In this article, I explore these issues by developing a method of very close reading of transcripts from interviews and observations that relate to one family over time. In doing this, I take the reader through what Isabelle Stengers (2017) refers to as a form of “slow science.” The slow way of working came up as part of a project in which I had the opportunity to look again at a complex corpus of data from a series of projects all of which worked with the same group of British girls, born in 1974 and 1975 and who were the participants in a number of research projects at ages, 4, 10, and 21 years. The corpus of data consisted of nonverbal IQ tests at 4 years, transcripts of home and nursery observations at 4 years, transcripts of teacher and girl interviews at 10 years, test data at 10 years, transcripts of interviews with the young women and parents at 21 years, and participant video diaries at 21 years. There were originally 30 girls, 15 working and 15 middle class, chosen according to parents’ occupational status and education. All girls were originally presented by the original project team (Tizard & Hughes, 2002) as White, although, in fact, one was mixed race. In addition, there proved to be a considerable amount of movement and migration within the sample, mostly between Ireland and the United Kingdom and internal migration within the United Kingdom.
I had the opportunity to work again on these data, from 2012 to 2015. What I discovered was that, given the new opportunity to work with the data over a sustained period of time, I was able to search and read the data in far greater depth than on the previous funded time-limited projects. Those projects concentrated on answering a set of research questions, whereas in this work, I was able to be more exploratory and to follow leads. I made notes on many aspects of the data, which led me to notice aspects of the data that we could not have previously analyzed in detail, such as trans-generational aspects, as well as more complex issues of class and sexuality than we had time to probe.
To make this approach understandable for the reader, I go through my reading of one entangled story for one participant, who I call Cathy, short for Catherine.

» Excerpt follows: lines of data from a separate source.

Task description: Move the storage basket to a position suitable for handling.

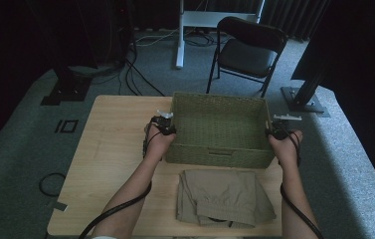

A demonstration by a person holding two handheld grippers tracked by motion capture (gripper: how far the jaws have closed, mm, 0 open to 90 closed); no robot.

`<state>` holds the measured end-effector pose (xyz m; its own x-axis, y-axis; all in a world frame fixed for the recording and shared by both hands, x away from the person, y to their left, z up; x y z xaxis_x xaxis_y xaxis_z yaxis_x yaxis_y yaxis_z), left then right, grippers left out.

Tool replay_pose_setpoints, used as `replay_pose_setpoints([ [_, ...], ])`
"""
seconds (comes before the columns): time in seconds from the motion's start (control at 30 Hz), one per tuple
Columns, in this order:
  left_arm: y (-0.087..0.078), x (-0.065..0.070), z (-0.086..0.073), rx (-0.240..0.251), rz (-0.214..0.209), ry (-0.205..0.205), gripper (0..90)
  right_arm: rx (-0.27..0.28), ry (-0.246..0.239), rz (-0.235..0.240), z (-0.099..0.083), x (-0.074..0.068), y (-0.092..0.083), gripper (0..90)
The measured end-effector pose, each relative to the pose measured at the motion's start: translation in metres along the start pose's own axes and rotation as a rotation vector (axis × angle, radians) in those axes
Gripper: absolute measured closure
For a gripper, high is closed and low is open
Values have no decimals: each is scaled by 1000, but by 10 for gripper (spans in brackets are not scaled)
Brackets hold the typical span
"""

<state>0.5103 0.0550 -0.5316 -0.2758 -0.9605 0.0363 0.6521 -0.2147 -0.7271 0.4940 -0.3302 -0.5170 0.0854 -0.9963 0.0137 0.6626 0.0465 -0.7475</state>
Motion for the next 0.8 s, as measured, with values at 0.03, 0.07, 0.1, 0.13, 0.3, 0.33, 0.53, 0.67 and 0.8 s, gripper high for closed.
replay_pose_setpoints([
  [0.03, 0, 0, 0, 2, -10, 0, 764, 0, -4, -1, 0, 0, 0, 791],
  [0.07, 0, 0, 1, 7, -24, 0, 741, -1, -9, -3, 0, 0, 0, 786],
  [0.1, 0, 0, 1, 7, -24, 0, 719, -2, -13, 0, 0, 0, 0, 779],
  [0.13, 0, 0, 2, 12, -48, -5, 689, 0, -15, 5, 0, 0, 0, 759],
  [0.3, -4, 2, 9, 31, -73, 30, 544, 4, -28, 27, 1, -3, 0, 629],
  [0.33, -5, 3, 10, 29, -84, 37, 535, 1, -25, 48, 2, -5, 1, 550],
  [0.53, -6, 5, 16, 28, -118, 137, 356, 41, -39, 47, 7, -5, 0, 416],
  [0.67, -9, 1, 22, 64, -122, 127, 292, 97, -39, 56, 10, -3, 1, 277],
  [0.8, -13, -1, 26, 88, -144, 143, 274, 90, -73, 83, 8, -3, 5, 160],
])
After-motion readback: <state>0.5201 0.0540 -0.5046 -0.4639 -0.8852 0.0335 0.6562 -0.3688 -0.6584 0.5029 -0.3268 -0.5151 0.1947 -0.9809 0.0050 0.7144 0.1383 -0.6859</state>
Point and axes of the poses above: each handheld gripper's, and its own axes: y roughly forward along the jaws, z roughly out of its top, x roughly to its right, the point moved 7 cm from there along y, roughly forward along the jaws, and after that the axes turned 5 degrees about -x, right-handed, at the moved point
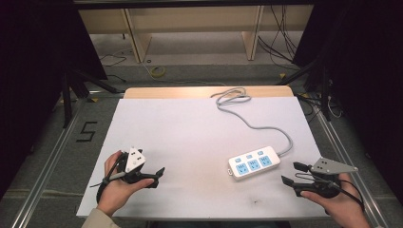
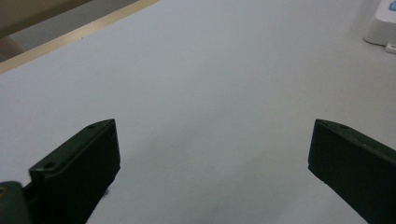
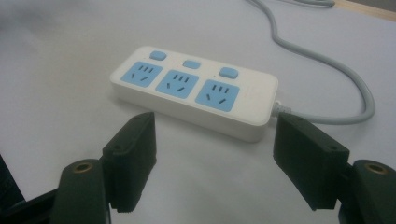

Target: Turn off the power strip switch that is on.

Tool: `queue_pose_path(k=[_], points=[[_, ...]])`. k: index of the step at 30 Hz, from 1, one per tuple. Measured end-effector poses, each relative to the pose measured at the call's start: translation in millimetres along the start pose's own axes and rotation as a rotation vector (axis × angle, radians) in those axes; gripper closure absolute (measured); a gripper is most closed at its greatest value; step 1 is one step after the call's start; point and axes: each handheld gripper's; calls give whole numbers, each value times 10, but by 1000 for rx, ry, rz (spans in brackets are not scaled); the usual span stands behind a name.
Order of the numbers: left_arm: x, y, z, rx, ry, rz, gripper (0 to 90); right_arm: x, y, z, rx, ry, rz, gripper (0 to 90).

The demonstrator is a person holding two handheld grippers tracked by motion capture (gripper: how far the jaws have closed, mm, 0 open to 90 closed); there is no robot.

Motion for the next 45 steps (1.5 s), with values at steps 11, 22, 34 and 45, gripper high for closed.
queue_pose_path(k=[11, 22, 34, 45], points=[[-20, 16, 5, 18, 17, -22, 82, -16, -8, -31, -25, 2, 22, 364], [-30, 8, 8, -1, 50, -40, 142, 11, 17, -110, -29, -10, 37, 677], [-37, 1, 2, -3, 49, -48, 157, -13, -60, -213, -46, -12, 29, 900], [-38, -1, -20, 14, 44, -61, 157, -15, -210, -308, -64, -19, 5, 900]])
Point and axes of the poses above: each handheld gripper's, and its own axes: y roughly backward along the jaws, z roughly out of its underside, x roughly to its right, and after that the axes turned 3 degrees about -z, right-handed
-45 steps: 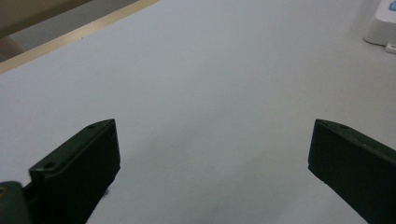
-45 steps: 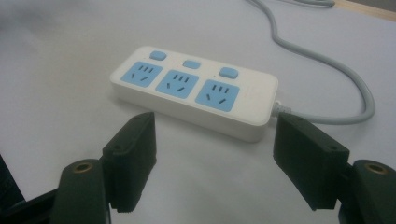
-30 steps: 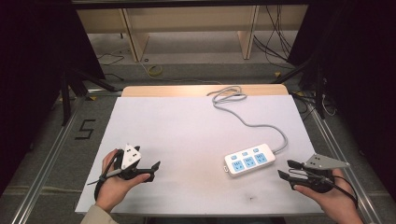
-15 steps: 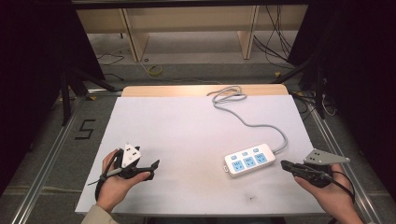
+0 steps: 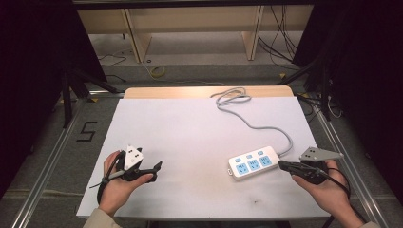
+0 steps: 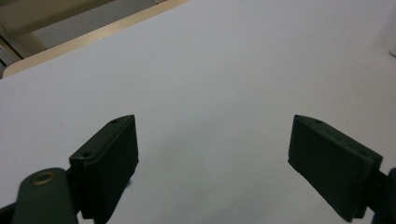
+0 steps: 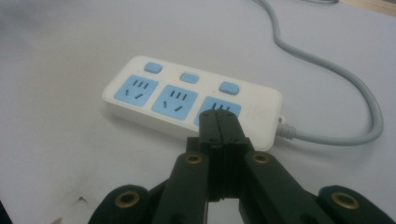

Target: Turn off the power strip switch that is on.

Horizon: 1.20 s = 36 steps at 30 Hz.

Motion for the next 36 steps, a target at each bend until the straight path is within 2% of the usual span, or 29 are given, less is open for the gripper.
queue_pose_path(k=[21, 25, 29, 36], points=[[53, -26, -28, 10, -10, 12, 159, 37, -262, -225, -15, -21, -11, 900], [60, -30, -31, 12, -3, 13, 160, 36, -317, -268, -22, -14, -17, 900], [67, -26, -36, 14, -21, 11, 160, 22, -353, -292, -30, -10, -26, 900], [70, -23, -39, 21, -15, 12, 160, 21, -404, -334, -42, 0, -30, 900]])
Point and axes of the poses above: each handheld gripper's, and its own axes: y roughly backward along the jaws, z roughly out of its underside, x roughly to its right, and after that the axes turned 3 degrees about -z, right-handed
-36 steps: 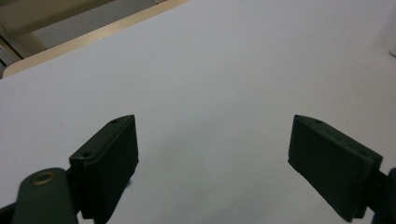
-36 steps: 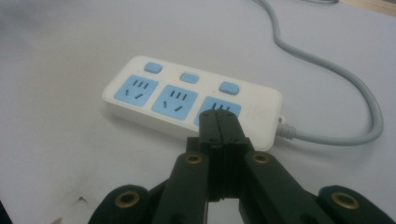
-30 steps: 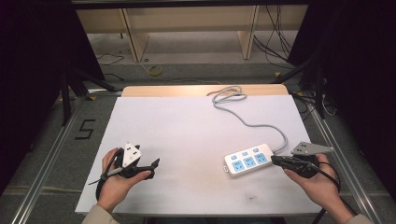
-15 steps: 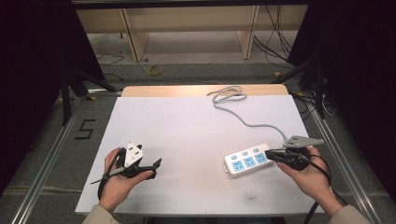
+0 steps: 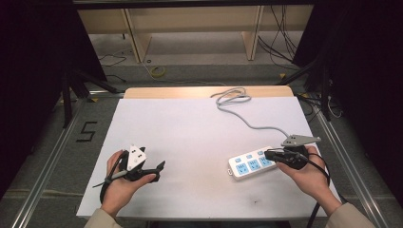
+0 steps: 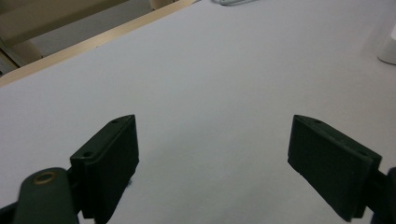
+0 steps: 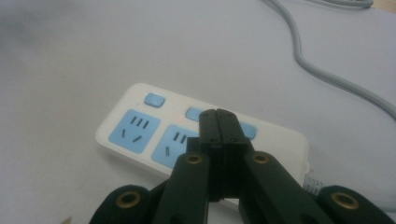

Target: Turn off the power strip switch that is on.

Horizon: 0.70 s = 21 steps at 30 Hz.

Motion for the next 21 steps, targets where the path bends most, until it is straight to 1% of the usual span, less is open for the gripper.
queue_pose_path(k=[4, 14, 16, 21], points=[[-2, -1, 4, -4, -8, 2, 160, -4, -36, -39, -6, 1, 0, 900], [4, -8, 2, -3, -8, 2, 160, 22, -82, -80, -17, -5, -6, 900], [3, -8, 3, -4, -8, 2, 160, 26, -95, -95, -16, -13, -7, 900], [2, -9, 4, -3, -6, 3, 160, 37, -134, -123, -25, -10, -8, 900]])
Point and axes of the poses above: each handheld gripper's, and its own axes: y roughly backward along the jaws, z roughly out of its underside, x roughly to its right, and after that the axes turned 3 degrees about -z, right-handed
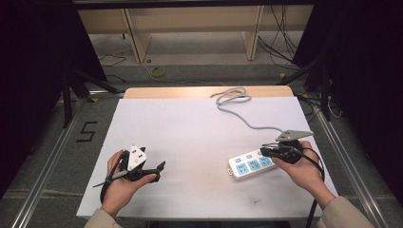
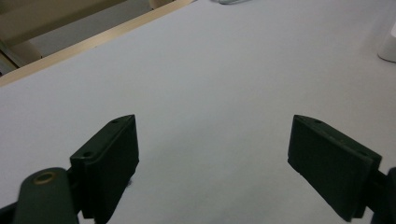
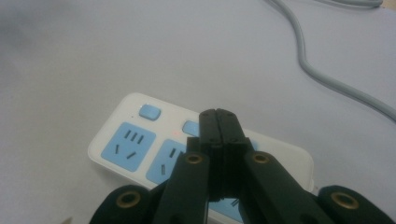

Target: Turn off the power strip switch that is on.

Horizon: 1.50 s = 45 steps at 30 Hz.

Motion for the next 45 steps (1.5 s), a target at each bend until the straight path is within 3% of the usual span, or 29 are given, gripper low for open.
queue_pose_path(k=[32, 45], points=[[-4, 2, -3, 4, 2, 2, 163, -34, -253, -155, -63, 11, -25, 900], [-5, 1, 0, 0, 0, 4, 163, -64, -357, -195, -114, 28, -29, 900]])
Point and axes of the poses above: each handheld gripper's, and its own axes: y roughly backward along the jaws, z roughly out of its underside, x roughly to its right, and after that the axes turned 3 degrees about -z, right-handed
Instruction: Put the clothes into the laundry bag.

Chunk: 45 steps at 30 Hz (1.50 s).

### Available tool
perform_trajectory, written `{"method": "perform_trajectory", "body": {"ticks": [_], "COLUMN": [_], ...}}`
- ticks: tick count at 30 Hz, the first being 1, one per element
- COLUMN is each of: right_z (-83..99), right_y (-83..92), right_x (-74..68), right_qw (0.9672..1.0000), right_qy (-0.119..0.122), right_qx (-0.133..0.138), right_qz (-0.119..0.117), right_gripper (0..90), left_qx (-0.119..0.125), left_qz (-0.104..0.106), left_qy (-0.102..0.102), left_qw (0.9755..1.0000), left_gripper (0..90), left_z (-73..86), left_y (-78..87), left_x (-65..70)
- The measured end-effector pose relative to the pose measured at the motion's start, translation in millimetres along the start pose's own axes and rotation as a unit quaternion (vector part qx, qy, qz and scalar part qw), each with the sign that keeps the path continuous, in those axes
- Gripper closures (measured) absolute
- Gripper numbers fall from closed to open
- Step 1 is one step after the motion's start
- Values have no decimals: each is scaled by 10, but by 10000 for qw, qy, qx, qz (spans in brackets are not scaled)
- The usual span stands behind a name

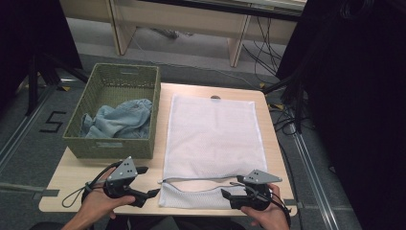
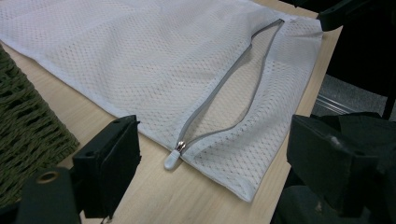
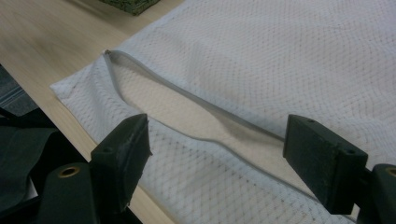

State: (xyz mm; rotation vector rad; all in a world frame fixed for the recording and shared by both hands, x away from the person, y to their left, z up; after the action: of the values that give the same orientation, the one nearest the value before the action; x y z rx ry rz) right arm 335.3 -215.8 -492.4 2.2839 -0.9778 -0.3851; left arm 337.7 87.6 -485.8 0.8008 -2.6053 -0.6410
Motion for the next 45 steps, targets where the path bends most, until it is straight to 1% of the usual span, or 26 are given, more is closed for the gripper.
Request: {"method": "perform_trajectory", "body": {"ticks": [1, 2, 5, 7, 8, 9, 10, 13, 14, 15, 17, 18, 21, 23, 24, 25, 27, 29, 32, 33, 34, 35, 38, 39, 42, 45], "right_z": [5, 5, -11, -19, -19, -40, -39, -42, -51, -71, -78, -72, -66, -67, -67, -67, -53, -54, -44, -34, -34, -14, -13, 4, 25, 25], "right_y": [9, 9, -34, -48, -48, -91, -102, -141, -163, -199, -216, -224, -290, -319, -366, -366, -443, -462, -577, -583, -583, -628, -692, -704, -750, -775], "right_x": [-2, -2, 59, 61, 61, 102, 92, 110, 132, 170, 175, 181, 219, 215, 247, 247, 295, 302, 357, 376, 376, 393, 422, 425, 400, 412], "right_qw": [9999, 9999, 10000, 10000, 10000, 9999, 10000, 9999, 9999, 9996, 9996, 9995, 9986, 9986, 9978, 9978, 9968, 9967, 9939, 9919, 9919, 9903, 9895, 9871, 9880, 9854], "right_qy": [-108, -108, 61, -50, -50, 68, -7, 40, 93, 259, 208, 251, 441, 418, 542, 542, 576, 558, 812, 909, 909, 979, 1104, 1144, 1035, 1169], "right_qx": [-82, -82, 7, -37, -37, 47, -14, -71, -74, -50, -96, -140, -261, -269, -361, -361, -537, -570, -706, -840, -840, -951, -870, -1077, -1110, -1211], "right_qz": [-15, -15, 21, 49, 49, 96, 81, 82, 120, 132, 141, 152, 162, 155, 86, 86, 152, 160, 242, 270, 270, 263, 345, 293, 286, 262], "right_gripper": [236, 236, 225, 212, 212, 187, 189, 184, 184, 183, 185, 185, 182, 180, 177, 177, 179, 179, 187, 189, 189, 197, 206, 215, 222, 227], "left_qx": [-28, -28, -38, -8, -8, -9, -9, -15, -12, -9, -26, -32, -37, -32, -50, -50, -70, -77, -87, -77, -77, -88, -87, -88, -106, -72], "left_qz": [-28, -28, -18, -12, -12, -26, -32, -28, -23, -20, 6, -7, -7, -50, -46, -46, -87, -84, -53, -35, -35, -25, -34, -44, -81, -68], "left_qy": [7, 7, 26, -23, -23, -27, -36, -79, -59, -74, -96, 0, -49, -51, -32, -32, -43, -29, -36, -33, -33, -30, -38, -18, -36, -76], "left_qw": [10000, 10000, 10000, 10000, 10000, 10000, 10000, 10000, 10000, 10000, 10000, 10000, 10000, 10000, 10000, 10000, 9999, 9999, 9999, 10000, 10000, 10000, 9999, 10000, 9999, 9999], "left_gripper": [166, 166, 166, 165, 164, 162, 162, 161, 161, 160, 160, 160, 160, 160, 160, 160, 160, 160, 161, 160, 161, 161, 161, 161, 161, 162], "left_z": [2, 2, 5, -5, -5, -6, -8, -10, -10, -11, -11, -5, -6, -7, -5, -5, -2, 1, 1, 1, 1, 3, 2, 3, 6, 2], "left_y": [1, 1, -5, -1, -1, -2, -4, -7, -9, -11, -18, -20, -24, -26, -23, -23, -22, -22, -25, -27, -27, -25, -26, -25, -23, -24], "left_x": [-1, -1, 3, -5, -5, -8, -10, -17, -16, -18, -14, -4, -2, -4, -6, -6, -14, -13, -8, -7, -7, -8, -10, -10, -15, -21]}}
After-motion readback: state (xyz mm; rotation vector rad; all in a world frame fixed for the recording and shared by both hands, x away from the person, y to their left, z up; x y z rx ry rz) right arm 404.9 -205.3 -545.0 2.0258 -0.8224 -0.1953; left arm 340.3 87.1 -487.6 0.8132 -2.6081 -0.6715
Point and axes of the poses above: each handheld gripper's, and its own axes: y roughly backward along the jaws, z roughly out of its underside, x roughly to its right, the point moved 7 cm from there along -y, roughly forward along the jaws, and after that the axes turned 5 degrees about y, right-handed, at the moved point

Tizard and Hughes (2002) noted that, at 4 years old, Cathy had a nonverbal IQ of 134, the third highest in the sample. Whatever we understand such measures to mean, one thing is clear. By the age of 10 years, she was considered by her teacher to be one of the worst performing students with no ability at all and by 21 years she had left school with no examination passes. So what happened in between and how might we explain this huge decline? And how might this relate to the pleas to be a woman implied by the Portishead song?
How I Worked
The data I was working with in this case comprised observations at home and at nursery school at age 4 years made by Tizard and Hughes (2002). These observations recorded and transcribed the conversations between mother and daughter and child and teacher, and added notes made by an observer who was present but noninteractive. These recordings took place in 1979/1980. She was later part of another study that interviewed her and her teacher at age 10 years, around 1984/1985, and when she was age 21 years in 1994/1995, and this time she was interviewed as well as her parents. She also made some video diaries at age 21 years.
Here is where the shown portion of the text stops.